Он не был у бабушки с тех пор, как уехал в Сеул. Звонил каждую неделю, врал, что всё хорошо, что он сыт, одет, что работа нравится, что живёт с хорошим человеком. Про Сынмина он рассказал не сразу. Сначала просто — «друг помог с жильём». Потом — «тот самый парень, который меня спас». Бабушка молчала в трубку долго, потом сказала только: «Привози. Посмотрю на него».
Сынмин переживал. Чонин видел это по тому, как он заварил чайник три раза и ни разу не выпил чаю, как перекладывал вещи в рюкзаке, как нервно поправлял очки каждые пять минут. Но молчал. Не задавал вопросов «а что она подумает», «а вдруг она меня не примет». Просто собирался, молчал и ждал.
— Ты готов? — спросил Чонин, выходя в коридор.
Сынмин стоял у порога, в чёрной куртке на молнии, с рюкзаком за плечами. Очки сидели ровно, волосы были аккуратно уложены — он явно готовился дольше, чем обычно. В руках он держал пакет — вчера вечером ходил в магазин, долго выбирал, что купить бабушке. Остановился на хорошем чае, мёде и тёплом пледе — «зимой пригодится».
— Не знаю, — честно ответил Сынмин. — Но поехали.
---
Дорога заняла три часа. Сначала электричка, потом автобус, потом пешком через поле, потому что автобус дальше не ходил. Сынмин нёс пакет и рюкзак, Чонин — свой рюкзак и маленькую сумку с продуктами, которые они купили в городе. Деревня встретила их тишиной.

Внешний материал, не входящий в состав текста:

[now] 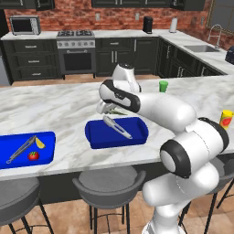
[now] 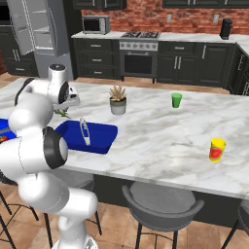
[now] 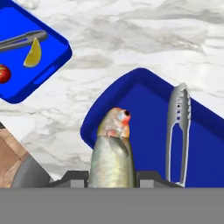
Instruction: Gather the lemon wedge and tomato from the fridge and place them on a tray on the dining counter. Then gather the fishs from the fridge and place them on the other tray.
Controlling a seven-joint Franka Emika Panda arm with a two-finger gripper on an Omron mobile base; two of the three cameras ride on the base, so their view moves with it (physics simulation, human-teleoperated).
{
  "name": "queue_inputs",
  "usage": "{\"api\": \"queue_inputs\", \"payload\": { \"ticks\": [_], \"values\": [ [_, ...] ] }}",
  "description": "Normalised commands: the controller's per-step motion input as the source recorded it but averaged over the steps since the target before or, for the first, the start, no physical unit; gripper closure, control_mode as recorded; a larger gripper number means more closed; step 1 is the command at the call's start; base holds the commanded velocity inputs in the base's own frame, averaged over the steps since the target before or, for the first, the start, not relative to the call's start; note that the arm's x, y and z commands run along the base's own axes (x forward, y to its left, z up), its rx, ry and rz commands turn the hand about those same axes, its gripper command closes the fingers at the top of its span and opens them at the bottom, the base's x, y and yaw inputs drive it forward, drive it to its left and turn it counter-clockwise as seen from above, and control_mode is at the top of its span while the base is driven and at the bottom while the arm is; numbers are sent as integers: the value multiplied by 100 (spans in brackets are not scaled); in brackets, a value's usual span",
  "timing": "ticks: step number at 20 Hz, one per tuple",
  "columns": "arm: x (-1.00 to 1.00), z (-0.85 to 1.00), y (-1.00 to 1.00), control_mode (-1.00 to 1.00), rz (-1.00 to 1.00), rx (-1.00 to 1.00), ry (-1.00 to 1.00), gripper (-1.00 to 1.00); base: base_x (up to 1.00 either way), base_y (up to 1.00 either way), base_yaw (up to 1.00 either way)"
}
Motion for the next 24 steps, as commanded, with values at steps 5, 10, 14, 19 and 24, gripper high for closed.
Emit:
{"api": "queue_inputs", "payload": {
  "ticks": [5, 10, 14, 19, 24],
  "values": [
    [2, -33, 0, -100, 0, 0, 0, 100, 0, 0, 0],
    [0, -33, 0, -100, 0, -2, 0, 100, 0, 0, 0],
    [4, -38, 2, -100, 0, -3, 0, 100, 0, 0, 0],
    [13, -39, 13, -100, 0, -3, 0, 100, 0, 0, 0],
    [15, -32, 19, -100, 0, -2, 0, 100, 0, 0, 0]
  ]
}}
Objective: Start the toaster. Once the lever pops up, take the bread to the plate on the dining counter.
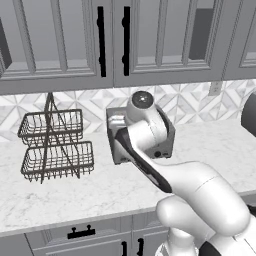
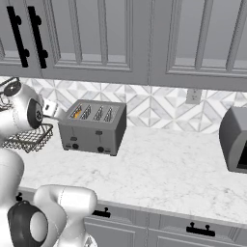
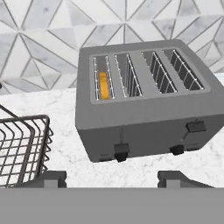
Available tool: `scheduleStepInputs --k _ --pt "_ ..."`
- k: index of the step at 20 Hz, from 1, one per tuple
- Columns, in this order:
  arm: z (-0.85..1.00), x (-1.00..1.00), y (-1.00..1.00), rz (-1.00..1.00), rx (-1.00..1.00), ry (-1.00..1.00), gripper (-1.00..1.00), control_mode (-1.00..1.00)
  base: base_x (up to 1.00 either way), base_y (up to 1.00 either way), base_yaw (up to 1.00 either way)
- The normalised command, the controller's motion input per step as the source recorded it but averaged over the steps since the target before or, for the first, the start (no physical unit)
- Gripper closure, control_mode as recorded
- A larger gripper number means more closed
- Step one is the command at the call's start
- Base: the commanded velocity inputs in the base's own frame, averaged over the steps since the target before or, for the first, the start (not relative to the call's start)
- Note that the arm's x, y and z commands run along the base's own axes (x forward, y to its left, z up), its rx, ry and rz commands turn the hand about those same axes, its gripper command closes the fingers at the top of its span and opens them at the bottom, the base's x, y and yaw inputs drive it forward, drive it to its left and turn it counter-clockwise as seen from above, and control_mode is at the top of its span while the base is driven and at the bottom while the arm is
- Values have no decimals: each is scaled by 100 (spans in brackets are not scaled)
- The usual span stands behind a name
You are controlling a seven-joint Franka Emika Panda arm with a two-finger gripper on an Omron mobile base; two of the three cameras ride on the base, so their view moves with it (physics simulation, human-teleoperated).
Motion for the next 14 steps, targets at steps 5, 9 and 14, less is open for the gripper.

Не городской, настоянной на выхлопах и сигналах, а настоящей, густой, в которой слышно, как ветер перебирает сухую траву, как где-то далеко лает собака, как скрипит калитка.
Бабушкин дом стоял в конце улицы. Белый, с синими ставнями, с крыльцом, на котором всегда сушились травы. Чонин остановился у калитки, чувствуя, как к горлу подступает ком. Он не был здесь полгода. Не потому, что не хотел — боялся. Боялся, что, вернувшись, снова станет тем мальчиком, который потерял родителей. Боялся, что бабушка посмотрит на него и увидит не того, кем он стал, а того, кем был.
— Идём, — Сынмин тронул его за плечо.
Калитка открылась со знакомым скрипом. Дорожка к крыльцу, старая яблоня, лавочка, на которой они сидели с бабушкой летними вечерами. Дверь открылась раньше, чем они успели постучать.
Бабушка стояла на пороге. Маленькая, сухонькая, в тёплой кофте, с седыми волосами, собранными в пучок. Её глаза — такие же, как у Чонина, тёмные и глубокие — смотрели на них, не мигая.
— Приехали, — сказала она. Не спросила, утвердила.
— Здравствуй, бабушка, — Чонин шагнул вперёд, чувствуя, как ноги становятся ватными.
Бабушка посмотрела на него, потом перевела взгляд на Сынмина. Смотрела долго, внимательно, так, как смотрят на вещь, которую ждали много лет.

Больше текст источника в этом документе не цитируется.